Exercise requirements:
The required output is the complete listing, copied word for word.

BEGIN Information shown

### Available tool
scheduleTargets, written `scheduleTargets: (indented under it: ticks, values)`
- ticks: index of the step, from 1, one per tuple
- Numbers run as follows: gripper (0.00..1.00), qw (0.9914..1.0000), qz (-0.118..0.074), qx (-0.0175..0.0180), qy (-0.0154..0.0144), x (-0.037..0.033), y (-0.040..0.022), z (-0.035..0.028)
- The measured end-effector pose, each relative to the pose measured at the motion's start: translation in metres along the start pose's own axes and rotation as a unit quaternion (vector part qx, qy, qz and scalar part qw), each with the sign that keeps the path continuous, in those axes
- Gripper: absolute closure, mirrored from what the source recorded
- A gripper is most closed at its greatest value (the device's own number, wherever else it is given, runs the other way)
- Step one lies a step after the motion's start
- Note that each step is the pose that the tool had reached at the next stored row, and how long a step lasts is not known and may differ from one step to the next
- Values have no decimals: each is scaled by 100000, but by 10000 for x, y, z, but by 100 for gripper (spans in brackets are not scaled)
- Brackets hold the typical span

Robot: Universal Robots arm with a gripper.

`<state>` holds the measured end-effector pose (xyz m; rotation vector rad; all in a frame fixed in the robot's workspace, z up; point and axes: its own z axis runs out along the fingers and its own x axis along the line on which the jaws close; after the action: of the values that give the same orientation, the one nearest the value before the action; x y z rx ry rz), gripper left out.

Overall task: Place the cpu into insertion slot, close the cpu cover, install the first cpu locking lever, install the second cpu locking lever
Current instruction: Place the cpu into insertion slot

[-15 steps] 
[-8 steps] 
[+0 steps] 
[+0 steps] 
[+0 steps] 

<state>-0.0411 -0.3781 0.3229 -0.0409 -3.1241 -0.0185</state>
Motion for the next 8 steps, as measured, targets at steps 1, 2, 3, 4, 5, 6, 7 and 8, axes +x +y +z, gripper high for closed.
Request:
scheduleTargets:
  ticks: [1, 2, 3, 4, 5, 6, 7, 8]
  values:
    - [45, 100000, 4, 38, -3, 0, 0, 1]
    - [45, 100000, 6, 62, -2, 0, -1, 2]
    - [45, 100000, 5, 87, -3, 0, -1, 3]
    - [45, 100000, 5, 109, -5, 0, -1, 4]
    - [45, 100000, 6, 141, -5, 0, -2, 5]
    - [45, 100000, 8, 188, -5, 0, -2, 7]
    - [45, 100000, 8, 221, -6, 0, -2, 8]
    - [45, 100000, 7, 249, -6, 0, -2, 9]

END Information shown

Solution:
### Available tool
scheduleTargets, written `scheduleTargets: (indented under it: ticks, values)`
- ticks: index of the step, from 1, one per tuple
- Numbers run as follows: gripper (0.00..1.00), qw (0.9914..1.0000), qz (-0.118..0.074), qx (-0.0175..0.0180), qy (-0.0154..0.0144), x (-0.037..0.033), y (-0.040..0.022), z (-0.035..0.028)
- The measured end-effector pose, each relative to the pose measured at the motion's start: translation in metres along the start pose's own axes and rotation as a unit quaternion (vector part qx, qy, qz and scalar part qw), each with the sign that keeps the path continuous, in those axes
- Gripper: absolute closure, mirrored from what the source recorded
- A gripper is most closed at its greatest value (the device's own number, wherever else it is given, runs the other way)
- Step one lies a step after the motion's start
- Note that each step is the pose that the tool had reached at the next stored row, and how long a step lasts is not known and may differ from one step to the next
- Values have no decimals: each is scaled by 100000, but by 10000 for x, y, z, but by 100 for gripper (spans in brackets are not scaled)
- Brackets hold the typical span

Robot: Universal Robots arm with a gripper.

`<state>` holds the measured end-effector pose (xyz m; rotation vector rad; all in a frame fixed in the robot's workspace, z up; point and axes: its own z axis runs out along the fingers and its own x axis along the line on which the jaws close; after the action: of the values that give the same orientation, the one nearest the value before the action; x y z rx ry rz), gripper left out.

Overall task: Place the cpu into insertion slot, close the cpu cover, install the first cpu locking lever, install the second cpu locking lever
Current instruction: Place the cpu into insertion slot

[-15 steps] 
[-8 steps] 
[+0 steps] 
[+0 steps] 
[+0 steps] 

<state>-0.0411 -0.3781 0.3229 -0.0409 -3.1241 -0.0185</state>
Motion for the next 8 steps, as measured, targets at steps 1, 2, 3, 4, 5, 6, 7 and 8, axes +x +y +z, gripper high for closed.
Request:
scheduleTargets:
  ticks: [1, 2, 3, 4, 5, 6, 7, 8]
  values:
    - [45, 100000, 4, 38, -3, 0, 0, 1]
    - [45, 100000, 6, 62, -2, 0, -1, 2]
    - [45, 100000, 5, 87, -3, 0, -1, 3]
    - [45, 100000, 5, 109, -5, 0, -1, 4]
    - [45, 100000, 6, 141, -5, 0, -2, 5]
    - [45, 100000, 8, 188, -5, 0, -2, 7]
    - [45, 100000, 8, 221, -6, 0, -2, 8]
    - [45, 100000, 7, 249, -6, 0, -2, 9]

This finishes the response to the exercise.